In the special-diet group, serum cholesterol went down by 12 percent to 18 percent, and “heart disease was halved.” This is how the study is remembered and is the conclusion that the study directors, Matti Miettinen and Osmo Turpeinen, themselves drew. In a population of middle-aged men, they said, a diet low in saturated fats “exerted a substantial preventive effect upon coronary heart disease.”

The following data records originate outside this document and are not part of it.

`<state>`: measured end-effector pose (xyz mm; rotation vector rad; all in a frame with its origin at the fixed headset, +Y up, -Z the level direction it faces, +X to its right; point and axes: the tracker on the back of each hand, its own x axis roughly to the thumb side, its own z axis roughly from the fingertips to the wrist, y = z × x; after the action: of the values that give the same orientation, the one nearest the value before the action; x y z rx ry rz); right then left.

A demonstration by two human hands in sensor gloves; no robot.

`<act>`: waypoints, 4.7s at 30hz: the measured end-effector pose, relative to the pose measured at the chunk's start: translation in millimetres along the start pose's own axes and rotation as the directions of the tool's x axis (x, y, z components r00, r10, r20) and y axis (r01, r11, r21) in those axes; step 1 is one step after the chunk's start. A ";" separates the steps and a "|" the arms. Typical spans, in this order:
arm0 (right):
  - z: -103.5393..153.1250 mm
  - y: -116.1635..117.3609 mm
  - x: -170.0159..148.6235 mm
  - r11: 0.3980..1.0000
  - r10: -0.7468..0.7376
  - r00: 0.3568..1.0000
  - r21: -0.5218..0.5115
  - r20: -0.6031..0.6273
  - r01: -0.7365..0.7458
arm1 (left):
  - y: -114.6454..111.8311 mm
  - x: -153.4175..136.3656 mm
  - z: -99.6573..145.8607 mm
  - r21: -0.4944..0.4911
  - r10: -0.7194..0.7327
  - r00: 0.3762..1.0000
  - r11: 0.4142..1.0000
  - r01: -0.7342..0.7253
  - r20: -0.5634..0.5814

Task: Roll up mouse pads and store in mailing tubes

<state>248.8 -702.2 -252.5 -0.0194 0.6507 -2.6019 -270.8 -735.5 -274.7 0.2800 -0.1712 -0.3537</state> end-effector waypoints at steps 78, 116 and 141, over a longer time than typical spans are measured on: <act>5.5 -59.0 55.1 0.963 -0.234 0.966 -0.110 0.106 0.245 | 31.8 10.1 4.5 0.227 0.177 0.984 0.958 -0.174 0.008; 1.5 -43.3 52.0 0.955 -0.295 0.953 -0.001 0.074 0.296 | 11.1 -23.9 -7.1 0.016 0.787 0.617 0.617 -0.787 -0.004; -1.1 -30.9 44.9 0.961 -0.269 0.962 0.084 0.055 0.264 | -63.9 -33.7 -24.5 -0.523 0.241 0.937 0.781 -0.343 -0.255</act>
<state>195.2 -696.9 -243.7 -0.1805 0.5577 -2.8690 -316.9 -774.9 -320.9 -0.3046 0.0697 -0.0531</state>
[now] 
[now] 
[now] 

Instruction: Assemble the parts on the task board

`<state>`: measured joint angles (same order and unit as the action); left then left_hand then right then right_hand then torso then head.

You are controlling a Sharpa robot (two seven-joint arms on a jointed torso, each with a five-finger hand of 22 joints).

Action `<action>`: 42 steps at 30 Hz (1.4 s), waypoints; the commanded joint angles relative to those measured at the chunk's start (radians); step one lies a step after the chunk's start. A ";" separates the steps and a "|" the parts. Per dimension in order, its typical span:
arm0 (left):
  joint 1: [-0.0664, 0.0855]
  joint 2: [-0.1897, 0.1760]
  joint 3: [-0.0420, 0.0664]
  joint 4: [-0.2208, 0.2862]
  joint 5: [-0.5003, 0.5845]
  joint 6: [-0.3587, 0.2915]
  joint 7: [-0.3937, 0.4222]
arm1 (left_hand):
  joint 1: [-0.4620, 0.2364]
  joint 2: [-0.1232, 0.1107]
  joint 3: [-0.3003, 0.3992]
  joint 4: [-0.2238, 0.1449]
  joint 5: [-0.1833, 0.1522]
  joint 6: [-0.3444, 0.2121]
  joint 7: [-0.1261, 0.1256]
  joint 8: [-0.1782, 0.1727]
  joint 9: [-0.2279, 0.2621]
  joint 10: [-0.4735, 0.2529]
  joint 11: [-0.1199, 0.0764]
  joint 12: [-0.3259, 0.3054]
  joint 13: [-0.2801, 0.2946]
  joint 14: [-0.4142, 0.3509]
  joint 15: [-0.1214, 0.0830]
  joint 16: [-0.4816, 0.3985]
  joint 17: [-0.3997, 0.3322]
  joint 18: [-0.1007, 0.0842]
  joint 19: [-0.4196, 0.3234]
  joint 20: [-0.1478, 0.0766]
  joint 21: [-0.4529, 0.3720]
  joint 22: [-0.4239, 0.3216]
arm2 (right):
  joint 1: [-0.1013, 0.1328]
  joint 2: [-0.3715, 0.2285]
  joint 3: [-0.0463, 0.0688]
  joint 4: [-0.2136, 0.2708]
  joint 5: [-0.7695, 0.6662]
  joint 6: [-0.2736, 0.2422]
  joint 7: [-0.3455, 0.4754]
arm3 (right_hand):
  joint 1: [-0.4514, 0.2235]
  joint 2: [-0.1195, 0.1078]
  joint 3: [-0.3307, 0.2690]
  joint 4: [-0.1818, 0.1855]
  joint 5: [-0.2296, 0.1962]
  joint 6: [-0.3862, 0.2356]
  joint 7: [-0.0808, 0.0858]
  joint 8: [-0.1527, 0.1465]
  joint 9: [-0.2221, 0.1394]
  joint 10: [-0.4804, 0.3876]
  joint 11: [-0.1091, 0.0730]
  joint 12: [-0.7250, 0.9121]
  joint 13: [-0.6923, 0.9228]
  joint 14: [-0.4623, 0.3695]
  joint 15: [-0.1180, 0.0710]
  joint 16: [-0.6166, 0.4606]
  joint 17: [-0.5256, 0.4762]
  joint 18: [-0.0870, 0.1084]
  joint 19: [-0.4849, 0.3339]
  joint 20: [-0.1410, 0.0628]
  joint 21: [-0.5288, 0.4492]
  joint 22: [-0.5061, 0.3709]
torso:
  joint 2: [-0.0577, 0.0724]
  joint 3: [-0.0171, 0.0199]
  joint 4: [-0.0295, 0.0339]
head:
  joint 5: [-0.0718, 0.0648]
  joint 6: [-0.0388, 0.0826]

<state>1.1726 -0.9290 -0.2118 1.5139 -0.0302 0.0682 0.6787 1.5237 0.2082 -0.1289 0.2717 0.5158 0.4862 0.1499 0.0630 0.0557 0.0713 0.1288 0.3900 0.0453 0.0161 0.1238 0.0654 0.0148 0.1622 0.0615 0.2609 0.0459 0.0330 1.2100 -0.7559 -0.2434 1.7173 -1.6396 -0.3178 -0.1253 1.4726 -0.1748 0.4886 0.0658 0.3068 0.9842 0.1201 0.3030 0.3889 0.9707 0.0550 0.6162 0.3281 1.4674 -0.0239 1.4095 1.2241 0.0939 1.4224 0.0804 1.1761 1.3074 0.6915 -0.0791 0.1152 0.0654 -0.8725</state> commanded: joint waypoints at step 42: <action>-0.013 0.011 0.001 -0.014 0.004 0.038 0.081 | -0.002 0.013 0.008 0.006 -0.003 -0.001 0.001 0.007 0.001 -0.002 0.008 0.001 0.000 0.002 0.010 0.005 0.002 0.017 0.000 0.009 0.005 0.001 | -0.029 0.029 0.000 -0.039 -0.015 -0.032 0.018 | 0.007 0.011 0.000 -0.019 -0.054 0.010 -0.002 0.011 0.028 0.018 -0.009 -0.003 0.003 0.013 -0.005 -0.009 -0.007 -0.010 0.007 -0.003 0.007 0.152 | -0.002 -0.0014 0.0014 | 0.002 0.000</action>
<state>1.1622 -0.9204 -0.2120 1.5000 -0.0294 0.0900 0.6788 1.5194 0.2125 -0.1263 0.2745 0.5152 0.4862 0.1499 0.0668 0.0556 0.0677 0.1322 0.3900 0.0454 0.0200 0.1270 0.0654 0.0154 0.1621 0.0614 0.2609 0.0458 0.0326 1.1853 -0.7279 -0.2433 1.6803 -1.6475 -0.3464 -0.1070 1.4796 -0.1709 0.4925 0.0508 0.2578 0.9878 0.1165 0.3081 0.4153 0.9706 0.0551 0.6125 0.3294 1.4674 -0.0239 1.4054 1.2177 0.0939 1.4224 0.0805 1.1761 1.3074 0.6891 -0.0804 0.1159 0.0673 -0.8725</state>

But a closer look reveals a different picture. Heart disease incidence (which the investigators defined as deaths plus heart attacks) did go down dramatically for the men at Hospital N: there were sixteen such cases among men on the normal diet compared to only four on the special diet. But the difference found in Hospital K was not significant. Nor was any difference observed among the women. The biggest problem with the study, however, was that, like the subjects in the LA Veterans Trial, its population was a moving target. With admissions and discharges over the years, the composition of the groups changed by half. A shifting population means that an inmate in the group who died of a heart attack might have been admitted three days earlier and the death would have had nothing to do with his diet; and, vice versa, a patient who was released might have died soon thereafter but would not have been recorded in the study.
This and other design problems were so great that two high-level NIH officials together with a professor at George Washington University felt moved to criticize the study in a letter to The Lancet asserting that the authors’ conclusions were too statistically weak to be used as any kind of evidence for the diet-heart hypothesis. Miettinen and Turpeinen acknowledged that their study design was “not ideal,” including the fact that the study population was far from stable, but asserted in their defense that a perfect trial would be “so elaborate and costly . . . [that it] may perhaps never be performed.” Their imperfect trial, meanwhile, would have to stand: “we do not see any reason to change or modify our conclusions,” they wrote. The research community accepted this “good-enough” reasoning, and the Finnish Mental Hospital study earned a spot as one of the linchpins of evidence for the diet-heart hypothesis.